(EXERCISE DIRECTIONS):
Your answer must be an exact copy of the entries below, with every picture removed.

(Data items)
◆ ◆ ◆

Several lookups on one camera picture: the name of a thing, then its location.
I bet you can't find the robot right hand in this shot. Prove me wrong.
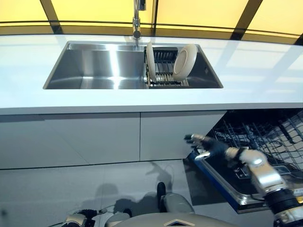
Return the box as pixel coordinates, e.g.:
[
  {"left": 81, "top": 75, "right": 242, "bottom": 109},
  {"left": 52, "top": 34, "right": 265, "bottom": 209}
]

◆ ◆ ◆

(SOLUTION TO THIS EXERCISE):
Several lookups on one camera picture: the name of a thing, then its location.
I bet you can't find the robot right hand in this shot. Prove me wrong.
Return the box as pixel coordinates, e.g.:
[
  {"left": 81, "top": 75, "right": 242, "bottom": 109},
  {"left": 52, "top": 34, "right": 265, "bottom": 209}
]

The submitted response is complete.